The show was well received, leading them to plan a "second program." This time, Ray and Ricky were joined by two other former Menudo members, Johnny Lozada and René Farrait. The positive response led to the organization of an initial live performance at the Coliseo Roberto Clemente. During the shows, the former members brought an approach that combined the nostalgia of the original songs and choreography with technological and visual updates.

The reunion was initially planned as a one-time event but expanded due to high demand, turning into a series of performances that crossed borders and connected different generations of fans.

==Production and recording==
The project's production was carried out collaboratively, with the members of El Reencuentro involved in various stages, including direction and the creative process of the performances.
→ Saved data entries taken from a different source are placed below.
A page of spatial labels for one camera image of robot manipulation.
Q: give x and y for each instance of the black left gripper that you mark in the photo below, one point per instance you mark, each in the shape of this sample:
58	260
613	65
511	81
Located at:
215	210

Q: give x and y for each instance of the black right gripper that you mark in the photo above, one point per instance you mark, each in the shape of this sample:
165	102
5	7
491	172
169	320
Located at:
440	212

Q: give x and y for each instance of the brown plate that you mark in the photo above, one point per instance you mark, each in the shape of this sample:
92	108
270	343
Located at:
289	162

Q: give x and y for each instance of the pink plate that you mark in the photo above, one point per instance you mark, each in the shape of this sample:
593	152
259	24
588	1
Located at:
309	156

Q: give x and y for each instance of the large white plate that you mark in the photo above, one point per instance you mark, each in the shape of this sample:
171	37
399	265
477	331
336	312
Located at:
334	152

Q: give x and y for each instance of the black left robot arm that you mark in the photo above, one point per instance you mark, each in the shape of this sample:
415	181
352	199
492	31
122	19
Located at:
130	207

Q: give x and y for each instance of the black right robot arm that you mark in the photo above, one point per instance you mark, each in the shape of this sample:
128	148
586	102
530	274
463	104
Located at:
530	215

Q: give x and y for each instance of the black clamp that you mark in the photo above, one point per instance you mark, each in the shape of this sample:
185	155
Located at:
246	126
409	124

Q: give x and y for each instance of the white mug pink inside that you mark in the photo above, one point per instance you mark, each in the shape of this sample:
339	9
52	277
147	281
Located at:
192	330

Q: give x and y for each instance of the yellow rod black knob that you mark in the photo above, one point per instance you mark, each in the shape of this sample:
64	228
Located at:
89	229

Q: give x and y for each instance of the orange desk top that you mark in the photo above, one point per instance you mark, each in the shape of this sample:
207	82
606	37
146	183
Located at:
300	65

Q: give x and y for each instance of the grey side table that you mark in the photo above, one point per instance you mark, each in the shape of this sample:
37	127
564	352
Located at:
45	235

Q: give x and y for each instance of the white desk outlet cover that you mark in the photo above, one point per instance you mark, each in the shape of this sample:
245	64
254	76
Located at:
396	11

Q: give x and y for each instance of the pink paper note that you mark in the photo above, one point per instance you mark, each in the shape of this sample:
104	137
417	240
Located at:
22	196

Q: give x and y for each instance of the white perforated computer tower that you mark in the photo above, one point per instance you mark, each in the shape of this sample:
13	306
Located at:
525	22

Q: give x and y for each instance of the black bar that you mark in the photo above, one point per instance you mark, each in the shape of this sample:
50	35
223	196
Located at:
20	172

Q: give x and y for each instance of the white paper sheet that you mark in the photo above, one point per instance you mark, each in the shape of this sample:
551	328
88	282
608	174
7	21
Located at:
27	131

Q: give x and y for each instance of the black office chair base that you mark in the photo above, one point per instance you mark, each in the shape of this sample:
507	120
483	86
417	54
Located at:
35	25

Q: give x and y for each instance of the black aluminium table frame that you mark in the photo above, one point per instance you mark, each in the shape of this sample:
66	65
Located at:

During the shows on January 30 and 31 and February 1, 1998, at the Coliseo Roberto Clemente, the live album was recorded, featuring a repertoire that blended Menudo's greatest hits with modern arrangements.

The double album was released in the same year as the recording and included 22 live songs, such as "Súbete a mi moto" and "Clara". Later, a second complementary album was released, featuring remixed and acoustic versions of other tracks by the group, diversifying the material available for fans.

The album was digitally released in the mid-2010s when the band secured distribution rights and made it available under the NTJ Productions label. The digital version includes a bonus track, "El Ayer", a remake of a 1970s Menudo song, produced by Ignacio Peña, Tony Rijos, and Ray Reyes.

==Singles==
The songs "Claridad" and "Dulces Besos" reached positions 8 and 14, respectively, on the Latin Tropical/Salsa Airplay chart of Billboard magazine.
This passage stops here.